Lassiel babbled happily at her mother, oblivious to the fact that Brytta understood not a word. Brytta bent and kissed Lassiel on the forehead, and instantly the smile faded to a stern frown; apparently Lassiel found such acts of affection offensive.
"Oh, little one," Brytta laughed upon seeing her daughter's indignant expression. "I am sorry to demean with you my kisses."

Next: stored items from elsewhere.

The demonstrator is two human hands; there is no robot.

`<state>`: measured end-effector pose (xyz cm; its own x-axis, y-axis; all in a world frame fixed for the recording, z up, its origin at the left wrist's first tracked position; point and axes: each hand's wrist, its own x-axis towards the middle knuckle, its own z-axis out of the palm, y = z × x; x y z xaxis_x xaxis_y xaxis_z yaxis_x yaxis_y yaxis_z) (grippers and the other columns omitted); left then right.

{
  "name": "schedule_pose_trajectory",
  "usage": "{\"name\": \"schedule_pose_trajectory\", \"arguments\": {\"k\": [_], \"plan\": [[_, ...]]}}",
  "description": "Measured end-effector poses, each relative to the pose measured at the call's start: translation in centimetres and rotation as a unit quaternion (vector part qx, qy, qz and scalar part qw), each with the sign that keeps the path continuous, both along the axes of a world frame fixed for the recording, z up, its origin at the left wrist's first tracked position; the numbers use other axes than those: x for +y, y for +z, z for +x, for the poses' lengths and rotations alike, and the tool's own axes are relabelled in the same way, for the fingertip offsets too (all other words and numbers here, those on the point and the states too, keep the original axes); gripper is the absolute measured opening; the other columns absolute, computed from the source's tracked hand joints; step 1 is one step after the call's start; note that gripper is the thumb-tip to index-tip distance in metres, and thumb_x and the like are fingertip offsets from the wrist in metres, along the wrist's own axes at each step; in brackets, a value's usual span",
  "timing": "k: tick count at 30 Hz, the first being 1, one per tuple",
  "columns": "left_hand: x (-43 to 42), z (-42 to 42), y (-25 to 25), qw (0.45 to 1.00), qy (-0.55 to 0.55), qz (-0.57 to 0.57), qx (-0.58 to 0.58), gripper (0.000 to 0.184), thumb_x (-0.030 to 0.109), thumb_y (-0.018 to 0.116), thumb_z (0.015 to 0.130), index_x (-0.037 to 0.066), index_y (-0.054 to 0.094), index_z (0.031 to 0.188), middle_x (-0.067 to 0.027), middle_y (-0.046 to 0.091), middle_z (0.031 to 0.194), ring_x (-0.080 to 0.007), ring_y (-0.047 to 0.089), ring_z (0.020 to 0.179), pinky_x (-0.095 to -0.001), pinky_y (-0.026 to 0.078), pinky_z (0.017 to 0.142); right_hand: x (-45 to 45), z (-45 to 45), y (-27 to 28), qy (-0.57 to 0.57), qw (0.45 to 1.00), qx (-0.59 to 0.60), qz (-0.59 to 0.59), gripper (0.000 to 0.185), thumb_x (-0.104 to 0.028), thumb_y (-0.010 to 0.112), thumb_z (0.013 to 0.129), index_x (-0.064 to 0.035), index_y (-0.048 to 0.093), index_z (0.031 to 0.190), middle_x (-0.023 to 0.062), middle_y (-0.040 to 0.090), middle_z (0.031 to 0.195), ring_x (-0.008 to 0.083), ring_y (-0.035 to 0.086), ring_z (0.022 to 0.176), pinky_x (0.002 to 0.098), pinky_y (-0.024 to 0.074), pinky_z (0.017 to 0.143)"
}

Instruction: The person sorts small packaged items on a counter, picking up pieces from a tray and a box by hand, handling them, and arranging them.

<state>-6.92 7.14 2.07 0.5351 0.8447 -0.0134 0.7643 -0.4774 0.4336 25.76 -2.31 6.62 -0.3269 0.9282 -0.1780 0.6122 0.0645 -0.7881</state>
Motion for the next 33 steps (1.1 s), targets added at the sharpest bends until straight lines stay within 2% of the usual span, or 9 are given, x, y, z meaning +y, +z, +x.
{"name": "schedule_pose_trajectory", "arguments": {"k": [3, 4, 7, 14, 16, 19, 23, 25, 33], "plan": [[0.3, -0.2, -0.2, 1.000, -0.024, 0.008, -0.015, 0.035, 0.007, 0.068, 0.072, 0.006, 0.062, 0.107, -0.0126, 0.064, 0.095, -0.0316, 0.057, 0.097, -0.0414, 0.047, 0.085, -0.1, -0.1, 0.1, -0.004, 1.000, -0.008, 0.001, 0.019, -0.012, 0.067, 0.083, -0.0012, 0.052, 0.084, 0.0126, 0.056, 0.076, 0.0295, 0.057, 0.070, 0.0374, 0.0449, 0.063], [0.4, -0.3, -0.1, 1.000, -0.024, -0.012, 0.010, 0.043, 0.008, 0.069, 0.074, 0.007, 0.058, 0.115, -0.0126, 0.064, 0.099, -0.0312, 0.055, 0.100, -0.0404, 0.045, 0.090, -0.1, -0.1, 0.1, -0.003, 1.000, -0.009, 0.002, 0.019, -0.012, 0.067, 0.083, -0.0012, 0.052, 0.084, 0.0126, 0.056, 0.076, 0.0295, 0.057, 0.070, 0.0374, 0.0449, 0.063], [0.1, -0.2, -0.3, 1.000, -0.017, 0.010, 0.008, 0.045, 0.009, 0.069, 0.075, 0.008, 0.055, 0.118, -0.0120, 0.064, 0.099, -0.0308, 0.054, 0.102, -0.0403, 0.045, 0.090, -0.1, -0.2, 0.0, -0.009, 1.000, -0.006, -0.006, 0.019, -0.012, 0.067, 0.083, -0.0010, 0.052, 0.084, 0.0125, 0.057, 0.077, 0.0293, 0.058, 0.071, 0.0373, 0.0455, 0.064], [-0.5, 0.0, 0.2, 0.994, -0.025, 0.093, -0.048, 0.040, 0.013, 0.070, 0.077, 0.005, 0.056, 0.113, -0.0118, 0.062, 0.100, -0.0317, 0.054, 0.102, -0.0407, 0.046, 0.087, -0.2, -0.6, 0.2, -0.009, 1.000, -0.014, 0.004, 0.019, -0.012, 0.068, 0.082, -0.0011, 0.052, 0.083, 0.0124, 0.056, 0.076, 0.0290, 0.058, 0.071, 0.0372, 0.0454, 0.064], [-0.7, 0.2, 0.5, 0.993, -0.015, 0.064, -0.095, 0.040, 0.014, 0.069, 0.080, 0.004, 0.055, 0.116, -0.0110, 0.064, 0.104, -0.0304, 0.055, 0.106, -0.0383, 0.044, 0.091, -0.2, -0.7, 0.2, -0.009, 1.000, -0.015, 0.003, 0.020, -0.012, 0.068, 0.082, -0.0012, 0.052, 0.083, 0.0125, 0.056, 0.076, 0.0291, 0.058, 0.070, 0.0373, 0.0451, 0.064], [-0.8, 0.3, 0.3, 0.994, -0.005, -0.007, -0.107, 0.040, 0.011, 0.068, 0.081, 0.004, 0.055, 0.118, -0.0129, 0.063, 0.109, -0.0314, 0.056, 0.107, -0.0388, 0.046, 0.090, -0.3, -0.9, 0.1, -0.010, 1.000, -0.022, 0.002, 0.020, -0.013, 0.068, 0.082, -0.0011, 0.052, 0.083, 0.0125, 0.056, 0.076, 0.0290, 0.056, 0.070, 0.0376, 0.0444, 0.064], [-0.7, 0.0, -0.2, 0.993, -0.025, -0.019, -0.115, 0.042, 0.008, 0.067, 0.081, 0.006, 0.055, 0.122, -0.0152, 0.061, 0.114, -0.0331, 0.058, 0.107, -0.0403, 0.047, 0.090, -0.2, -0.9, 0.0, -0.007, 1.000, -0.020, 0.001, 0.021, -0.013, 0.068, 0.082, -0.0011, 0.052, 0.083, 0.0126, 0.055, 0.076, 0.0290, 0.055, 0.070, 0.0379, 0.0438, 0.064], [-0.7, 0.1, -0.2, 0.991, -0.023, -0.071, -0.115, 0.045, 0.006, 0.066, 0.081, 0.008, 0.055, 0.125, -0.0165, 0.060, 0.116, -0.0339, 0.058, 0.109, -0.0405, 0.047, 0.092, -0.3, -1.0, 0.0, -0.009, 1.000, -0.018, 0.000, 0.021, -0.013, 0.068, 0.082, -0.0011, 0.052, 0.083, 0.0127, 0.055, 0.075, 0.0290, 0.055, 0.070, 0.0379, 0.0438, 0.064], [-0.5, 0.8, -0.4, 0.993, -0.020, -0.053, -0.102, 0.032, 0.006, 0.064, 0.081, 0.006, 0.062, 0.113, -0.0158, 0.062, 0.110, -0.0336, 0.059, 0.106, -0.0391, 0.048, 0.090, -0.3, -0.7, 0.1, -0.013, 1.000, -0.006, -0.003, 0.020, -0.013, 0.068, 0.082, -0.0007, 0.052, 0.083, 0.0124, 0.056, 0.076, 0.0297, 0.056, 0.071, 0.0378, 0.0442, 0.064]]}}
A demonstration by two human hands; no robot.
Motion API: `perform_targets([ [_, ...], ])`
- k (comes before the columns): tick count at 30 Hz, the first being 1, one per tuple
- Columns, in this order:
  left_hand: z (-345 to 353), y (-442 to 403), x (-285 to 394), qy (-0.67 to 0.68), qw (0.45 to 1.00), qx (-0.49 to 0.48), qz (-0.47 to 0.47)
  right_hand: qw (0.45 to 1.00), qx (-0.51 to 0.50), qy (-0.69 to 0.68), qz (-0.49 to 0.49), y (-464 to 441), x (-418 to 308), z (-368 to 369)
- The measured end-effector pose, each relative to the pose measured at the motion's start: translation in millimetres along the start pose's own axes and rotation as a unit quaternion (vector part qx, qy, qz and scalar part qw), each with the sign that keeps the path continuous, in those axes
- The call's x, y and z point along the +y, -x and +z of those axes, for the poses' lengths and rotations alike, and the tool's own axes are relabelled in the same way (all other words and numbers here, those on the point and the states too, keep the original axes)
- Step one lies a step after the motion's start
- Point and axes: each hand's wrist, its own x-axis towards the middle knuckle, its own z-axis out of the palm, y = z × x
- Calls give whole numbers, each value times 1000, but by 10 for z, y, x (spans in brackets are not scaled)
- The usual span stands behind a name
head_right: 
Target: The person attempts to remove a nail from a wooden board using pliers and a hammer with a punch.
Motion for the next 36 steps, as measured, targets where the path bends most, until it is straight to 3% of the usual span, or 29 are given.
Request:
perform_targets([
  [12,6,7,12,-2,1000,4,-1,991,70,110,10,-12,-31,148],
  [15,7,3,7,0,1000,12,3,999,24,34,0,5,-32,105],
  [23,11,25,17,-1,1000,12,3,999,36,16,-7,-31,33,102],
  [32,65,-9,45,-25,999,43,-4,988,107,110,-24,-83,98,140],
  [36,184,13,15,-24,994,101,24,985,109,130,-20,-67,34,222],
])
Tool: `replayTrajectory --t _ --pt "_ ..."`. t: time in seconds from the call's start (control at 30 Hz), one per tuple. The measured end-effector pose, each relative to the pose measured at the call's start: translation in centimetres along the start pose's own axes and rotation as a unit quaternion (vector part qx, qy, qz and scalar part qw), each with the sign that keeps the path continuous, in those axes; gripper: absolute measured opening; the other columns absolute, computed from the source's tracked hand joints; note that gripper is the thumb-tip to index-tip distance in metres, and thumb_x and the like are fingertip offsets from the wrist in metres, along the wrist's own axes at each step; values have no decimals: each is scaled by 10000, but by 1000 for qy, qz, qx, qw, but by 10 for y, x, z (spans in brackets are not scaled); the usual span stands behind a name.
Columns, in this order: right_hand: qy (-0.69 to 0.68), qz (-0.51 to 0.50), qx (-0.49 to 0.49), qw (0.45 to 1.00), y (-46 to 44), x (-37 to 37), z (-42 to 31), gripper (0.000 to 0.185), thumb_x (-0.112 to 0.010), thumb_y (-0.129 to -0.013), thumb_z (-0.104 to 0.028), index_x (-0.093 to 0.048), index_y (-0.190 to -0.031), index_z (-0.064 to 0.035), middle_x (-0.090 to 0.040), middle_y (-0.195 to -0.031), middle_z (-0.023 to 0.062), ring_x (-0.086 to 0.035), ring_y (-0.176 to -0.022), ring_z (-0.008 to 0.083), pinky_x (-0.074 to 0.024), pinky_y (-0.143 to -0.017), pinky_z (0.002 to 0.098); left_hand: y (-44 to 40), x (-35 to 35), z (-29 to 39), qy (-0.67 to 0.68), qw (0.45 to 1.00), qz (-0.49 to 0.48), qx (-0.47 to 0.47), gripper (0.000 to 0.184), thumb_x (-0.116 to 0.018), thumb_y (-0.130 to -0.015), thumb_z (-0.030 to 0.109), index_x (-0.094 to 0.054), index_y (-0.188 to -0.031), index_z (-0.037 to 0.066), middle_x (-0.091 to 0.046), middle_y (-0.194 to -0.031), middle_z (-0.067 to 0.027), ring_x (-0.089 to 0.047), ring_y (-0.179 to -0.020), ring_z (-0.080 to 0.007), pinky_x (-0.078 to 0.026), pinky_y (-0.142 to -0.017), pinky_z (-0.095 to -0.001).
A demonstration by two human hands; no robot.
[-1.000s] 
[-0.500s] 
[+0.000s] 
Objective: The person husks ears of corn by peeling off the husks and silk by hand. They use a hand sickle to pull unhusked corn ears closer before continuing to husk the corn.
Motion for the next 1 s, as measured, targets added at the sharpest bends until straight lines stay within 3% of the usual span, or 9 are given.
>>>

She set Lassiel down upon the bed, and sat down next to her. On a whim, Brytta lifted from her dresser a delicate wood carving in the likeness of a single leaf. It had been over a year now, and still she as though were it not for her daughter, she could not carry on. The leaf was carefully painted in varying shades of green, with every last detail perfectly in place. He had said it was nothing; his people made such things all the time. But to Brytta, at just fifteen and still filled with wonder over the wisdom and beauty of her newfound friend, it had been astounding.
Now she clutched this tightly in her hand, drew what strength she could from it. Lassiel looked at her mother's hand curiously. Without further ado, she reached out and began to pry her mother's fingers open. Brytta allowed her hand to be pulled open, and let Lassiel hold the little wooden leaf.
Instead of shoving it into her mouth, as Brytta had expected, Lassiel stared at the leaf with fascination. Her little fingers traced the fine carving with as much delicacy as could be expected of such a young child. Her brow knitted as she looked at it seriously. Brytta kissed her hair gently. "Ada," she said softly.
Lassiel looked at her questioningly, then said with great and care effort, "Ada."
A/N: Names: "Brytta" is Old English (the language of the people of Rohan and Rhovanion) for giver or bestower.